**Assignment:** Copy each line below holding "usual".

**Dataset extract:**
_ _ _ _ _ _ _

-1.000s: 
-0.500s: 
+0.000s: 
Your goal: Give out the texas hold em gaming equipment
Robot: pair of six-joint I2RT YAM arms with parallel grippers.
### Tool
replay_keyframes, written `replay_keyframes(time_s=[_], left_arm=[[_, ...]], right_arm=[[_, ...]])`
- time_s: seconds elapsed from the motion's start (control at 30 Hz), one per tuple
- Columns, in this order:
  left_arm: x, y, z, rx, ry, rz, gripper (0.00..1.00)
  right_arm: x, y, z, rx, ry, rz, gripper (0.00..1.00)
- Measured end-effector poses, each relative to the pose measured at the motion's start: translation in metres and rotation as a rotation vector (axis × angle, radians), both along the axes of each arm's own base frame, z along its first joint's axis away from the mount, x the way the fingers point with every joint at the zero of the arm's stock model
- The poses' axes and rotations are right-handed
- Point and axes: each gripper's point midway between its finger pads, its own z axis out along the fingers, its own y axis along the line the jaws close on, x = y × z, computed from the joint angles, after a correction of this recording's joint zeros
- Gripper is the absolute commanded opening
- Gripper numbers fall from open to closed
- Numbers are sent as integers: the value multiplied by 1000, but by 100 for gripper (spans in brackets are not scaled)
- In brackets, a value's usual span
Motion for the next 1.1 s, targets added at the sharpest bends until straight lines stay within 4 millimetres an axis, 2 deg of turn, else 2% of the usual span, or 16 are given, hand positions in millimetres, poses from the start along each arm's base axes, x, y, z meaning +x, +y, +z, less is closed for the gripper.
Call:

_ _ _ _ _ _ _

**Exercise response:**
- In brackets, a value's usual span
Motion for the next 1.1 s, targets added at the sharpest bends until straight lines stay within 4 millimetres an axis, 2 deg of turn, else 2% of the usual span, or 16 are given, hand positions in millimetres, poses from the start along each arm's base axes, x, y, z meaning +x, +y, +z, less is closed for the gripper.

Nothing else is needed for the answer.